It may come as no surprise I’ve got dark green kitchens on the mind. In this ever-evolving home transformation, green has become the spirit color around here. Fifty-six bungalow-inhabiting botanicals and counting! 🌿
Cooking is a mainstay in this home. The Brigham Craftsman was endowed with quite the large kitchen, albeit not a particularly modern kitchen design. I’m dreaming in dark floor-to-ceiling green kitchen cabinets; veiny marble countertops; open wood shelving, a partial mudroom with storage; and a library ladder to make good use of this bungalow’s best architectural asset: high ceilings. Chyaaa.
Stick around ‘til the end for a more detailed look of what we’ve got going on right now. It’s not terrible for a 25-year old, low-budget remodel, but it’s time is coming.
Source: DeVol Kitchens
To me, this is it. I love everything about this kitchen. The bold hunter green kitchen cabinets (wall color to match!) and the warmth of the hardwoods paired with the brass accents and marble countertops, hands down, steals the kitch sitch show. If I could transport this entire space from the UK to the US, it would already be happening.
Plus, this scene urges me to get cross country road tripping with my Hunny for some good ol’ fashioned midwest thrifting. Checklist: Artwork. More artwork. Repeat.
I’m never quite sure how I feel about the two-tone cabinet look, but this kitch sitch speaks to me. Who doesn’t love the idea of countertop to ceiling backsplash? Nobaadhy. This bright and whimsical kitchen gives me all the feels, from the open shelving, to the bold kilim runner, earthy accents, dark green kitchen cabinets, and bright white odds and ends.
I want to make a lasagna in here. Simple as that.
Source: Better Homes + Garden
This Victorian kitchen calls out the vintage lover in me. I love the modern, sharp trim capping off the cabinets, as opposed to an ornate crown molding. The storage game is on point, including that drool-worthy central pot rack.
I’m a sucker for soapstone and I’m digging how the hunter green kitchen cabinets pair with the rich black countertops and sink. It’s a bit on the darker side compared to marble, but certainly food for thought.
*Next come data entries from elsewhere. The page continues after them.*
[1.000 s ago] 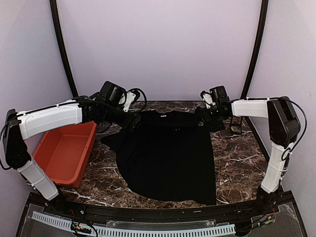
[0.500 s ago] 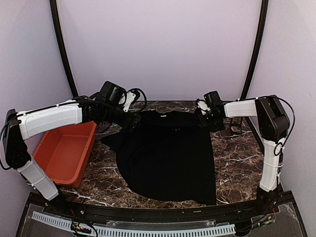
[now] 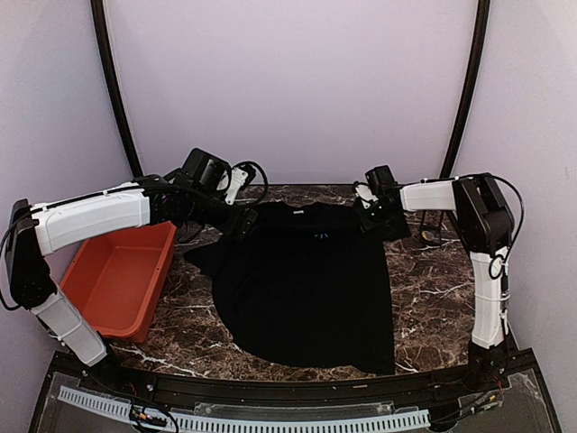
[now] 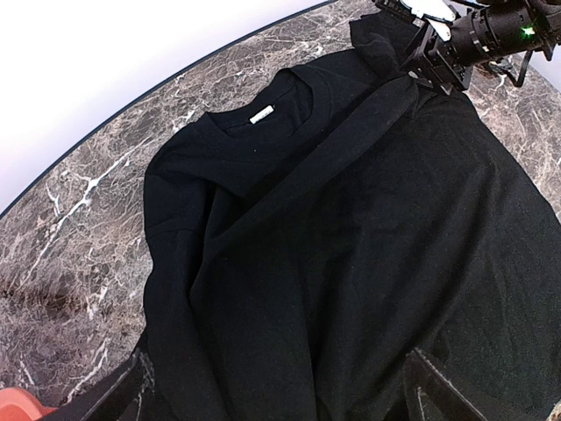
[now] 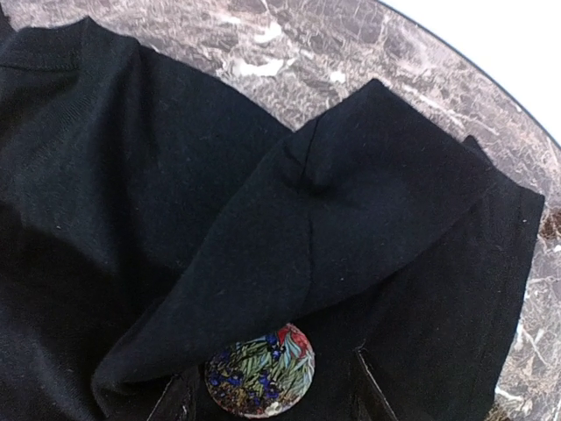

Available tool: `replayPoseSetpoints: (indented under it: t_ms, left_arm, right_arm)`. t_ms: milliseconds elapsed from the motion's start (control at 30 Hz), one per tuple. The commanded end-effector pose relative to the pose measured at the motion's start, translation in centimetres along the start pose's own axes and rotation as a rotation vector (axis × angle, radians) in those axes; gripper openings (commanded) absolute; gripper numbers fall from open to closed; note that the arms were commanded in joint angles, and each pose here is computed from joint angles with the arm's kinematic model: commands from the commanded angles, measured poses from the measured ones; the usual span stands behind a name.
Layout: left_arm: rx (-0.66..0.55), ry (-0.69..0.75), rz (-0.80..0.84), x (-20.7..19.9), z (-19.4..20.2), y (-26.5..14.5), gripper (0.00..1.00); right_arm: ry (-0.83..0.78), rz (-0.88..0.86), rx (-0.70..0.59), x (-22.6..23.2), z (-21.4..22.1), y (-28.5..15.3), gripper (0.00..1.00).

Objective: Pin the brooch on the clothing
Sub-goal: Pick up the brooch from the flattened clothing.

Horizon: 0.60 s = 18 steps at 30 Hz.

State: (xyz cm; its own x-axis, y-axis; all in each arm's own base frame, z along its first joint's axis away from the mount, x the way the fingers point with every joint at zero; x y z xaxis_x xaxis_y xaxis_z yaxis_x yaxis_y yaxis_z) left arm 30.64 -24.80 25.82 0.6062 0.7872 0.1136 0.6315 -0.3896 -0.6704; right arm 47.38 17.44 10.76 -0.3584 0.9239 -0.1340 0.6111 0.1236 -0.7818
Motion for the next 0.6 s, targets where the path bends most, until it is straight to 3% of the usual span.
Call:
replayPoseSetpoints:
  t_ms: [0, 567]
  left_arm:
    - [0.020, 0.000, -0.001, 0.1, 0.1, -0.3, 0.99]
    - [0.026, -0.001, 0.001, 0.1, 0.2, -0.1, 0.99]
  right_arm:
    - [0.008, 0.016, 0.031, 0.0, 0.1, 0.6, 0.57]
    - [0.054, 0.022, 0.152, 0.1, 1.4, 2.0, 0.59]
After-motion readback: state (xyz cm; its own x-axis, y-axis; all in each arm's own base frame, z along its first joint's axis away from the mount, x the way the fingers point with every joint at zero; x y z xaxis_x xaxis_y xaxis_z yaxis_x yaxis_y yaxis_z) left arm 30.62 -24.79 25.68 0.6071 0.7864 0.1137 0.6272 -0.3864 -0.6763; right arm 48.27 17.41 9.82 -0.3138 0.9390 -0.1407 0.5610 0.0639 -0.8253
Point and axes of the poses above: each gripper's point midway between its finger pads, its own y axis out along the fingers, its own x axis along the line the jaws close on, z = x × y, the point moved 8 cm from there along -y, back along the fingers, and after that the axes turned 4 degrees about y, right-handed, at the moved point
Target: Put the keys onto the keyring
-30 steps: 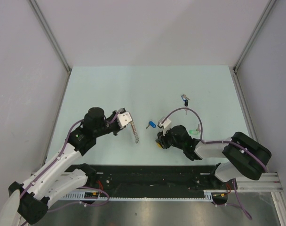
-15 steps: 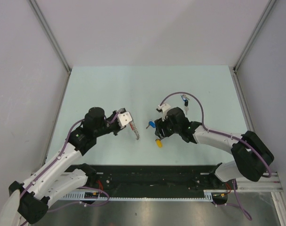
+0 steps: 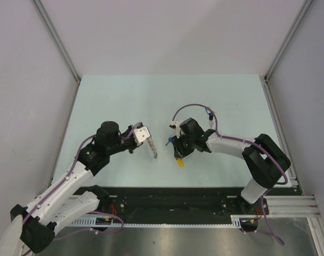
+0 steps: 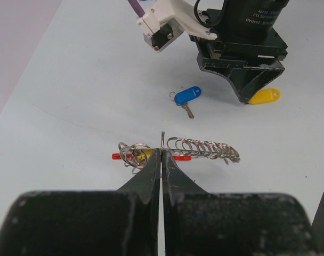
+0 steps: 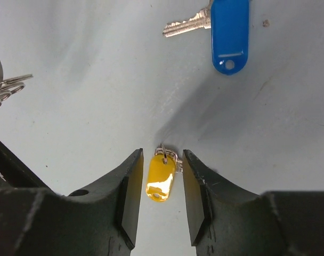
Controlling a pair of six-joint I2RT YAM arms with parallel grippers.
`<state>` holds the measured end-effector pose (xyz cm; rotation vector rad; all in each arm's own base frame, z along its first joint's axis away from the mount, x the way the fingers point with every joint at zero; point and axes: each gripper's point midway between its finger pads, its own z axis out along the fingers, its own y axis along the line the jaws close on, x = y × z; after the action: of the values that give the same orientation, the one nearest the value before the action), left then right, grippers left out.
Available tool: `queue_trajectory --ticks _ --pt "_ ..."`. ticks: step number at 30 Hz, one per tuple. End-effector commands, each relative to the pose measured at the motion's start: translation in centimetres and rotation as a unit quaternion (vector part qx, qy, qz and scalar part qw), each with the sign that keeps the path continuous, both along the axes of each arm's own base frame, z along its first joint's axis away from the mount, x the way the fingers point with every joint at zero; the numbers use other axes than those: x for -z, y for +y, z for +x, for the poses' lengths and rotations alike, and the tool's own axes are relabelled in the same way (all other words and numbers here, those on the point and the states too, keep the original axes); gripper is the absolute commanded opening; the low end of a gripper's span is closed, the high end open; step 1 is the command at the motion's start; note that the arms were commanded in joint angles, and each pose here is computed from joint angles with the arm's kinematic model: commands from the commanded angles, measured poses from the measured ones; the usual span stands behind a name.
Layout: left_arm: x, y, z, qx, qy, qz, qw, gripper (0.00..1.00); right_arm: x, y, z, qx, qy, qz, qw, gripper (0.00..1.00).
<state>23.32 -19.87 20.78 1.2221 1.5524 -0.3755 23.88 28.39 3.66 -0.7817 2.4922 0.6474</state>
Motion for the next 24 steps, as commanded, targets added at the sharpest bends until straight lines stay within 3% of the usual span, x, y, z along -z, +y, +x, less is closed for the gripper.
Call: queue_trajectory --ticks 1,24 --pt "-1.4 -0.5 0.4 0.005 -0.02 -0.021 1.0 0.0 -0.7 1.2 0.4 -0.013 0.014 0.014 1.0 0.38" --pt "-1.0 -0.6 0.3 0.01 -0.012 -0.019 1.0 0.01 -0.2 1.1 0.5 -0.015 0.025 0.008 1.0 0.14"
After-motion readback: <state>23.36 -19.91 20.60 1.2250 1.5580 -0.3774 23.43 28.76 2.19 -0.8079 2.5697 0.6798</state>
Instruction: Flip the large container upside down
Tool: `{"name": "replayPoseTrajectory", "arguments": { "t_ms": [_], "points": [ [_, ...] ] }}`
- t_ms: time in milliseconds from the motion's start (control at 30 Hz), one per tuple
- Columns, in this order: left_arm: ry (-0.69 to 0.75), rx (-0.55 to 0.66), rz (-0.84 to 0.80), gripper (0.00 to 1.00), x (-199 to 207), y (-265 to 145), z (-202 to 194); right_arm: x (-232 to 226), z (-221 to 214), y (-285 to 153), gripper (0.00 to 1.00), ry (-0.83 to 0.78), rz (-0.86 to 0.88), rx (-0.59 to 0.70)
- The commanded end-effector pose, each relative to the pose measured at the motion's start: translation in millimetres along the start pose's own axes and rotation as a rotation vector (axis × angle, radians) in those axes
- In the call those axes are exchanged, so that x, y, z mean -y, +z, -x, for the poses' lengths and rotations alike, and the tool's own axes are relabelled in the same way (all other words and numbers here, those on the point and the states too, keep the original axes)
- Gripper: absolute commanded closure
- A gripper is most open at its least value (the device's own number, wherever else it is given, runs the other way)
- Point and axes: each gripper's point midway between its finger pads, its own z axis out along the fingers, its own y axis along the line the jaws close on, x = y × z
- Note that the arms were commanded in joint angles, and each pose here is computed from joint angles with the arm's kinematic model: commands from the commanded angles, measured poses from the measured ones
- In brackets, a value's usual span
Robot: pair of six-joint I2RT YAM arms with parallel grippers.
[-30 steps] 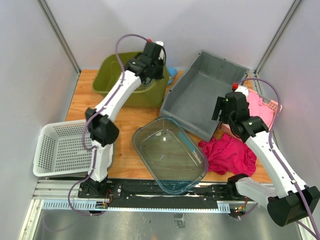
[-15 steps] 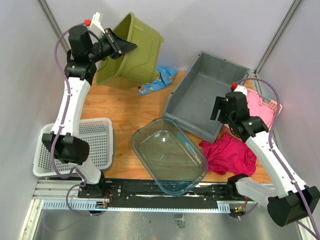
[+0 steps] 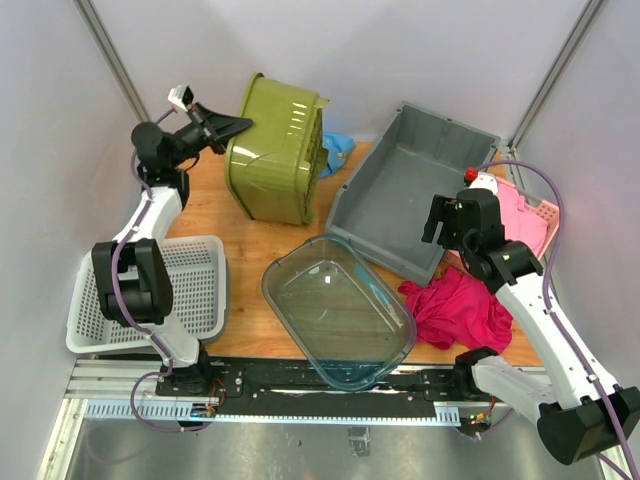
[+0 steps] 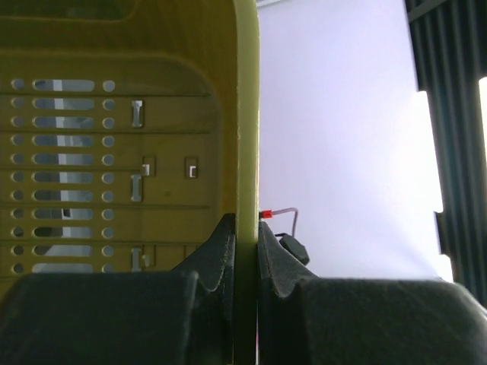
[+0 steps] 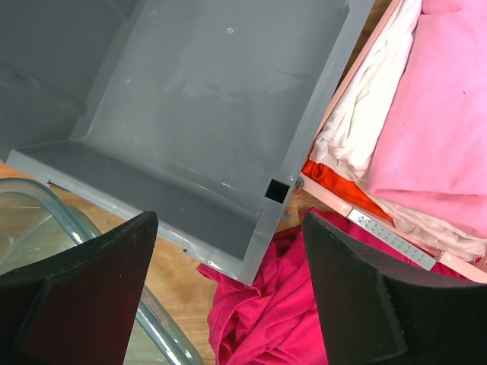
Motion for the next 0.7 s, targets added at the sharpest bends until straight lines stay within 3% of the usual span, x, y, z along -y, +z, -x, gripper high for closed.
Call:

I also enjoy the challenge of incorporating a lead glass cabinet into a modern kitchen design. I love her. Like a lot, a lot.
Source: Shop Dora
This is my dreamy, wanton minimalist side calling. I’m more of a maximalist, but damn, does this space pull me in. The bright white walls, meticulously curated artwork / objects, the mid century orb and brass chandelier / pendant all make my heart go pitter patter. There’s something to be said for a herringbone pattern hardwood floor. Total kitchen goals. I’ll be pondering this space to curate a serene, sophisticated kitch sitch.
Source: Elizabeth Roberts
This kitchen has form and function written all over it. Can you handle those architectural steel casement windows? I can’t. Or as my husband would say, I’m so odd, I can’t even. That pop of apricot in the (what I believe is an) onyx island (do correct me if I’m wrong) has me swooning!!! The clean lines, mismatched metals and dark green kitchen cabinets … tres magnifique. I could get comfortable in here right quick.
THE REAL DEAL
Well, the moment you’ve been waiting for … behold the Brigham Craftsman kitchen. Listen, she’s bright, full of light, and an excellent sized space for entertaining.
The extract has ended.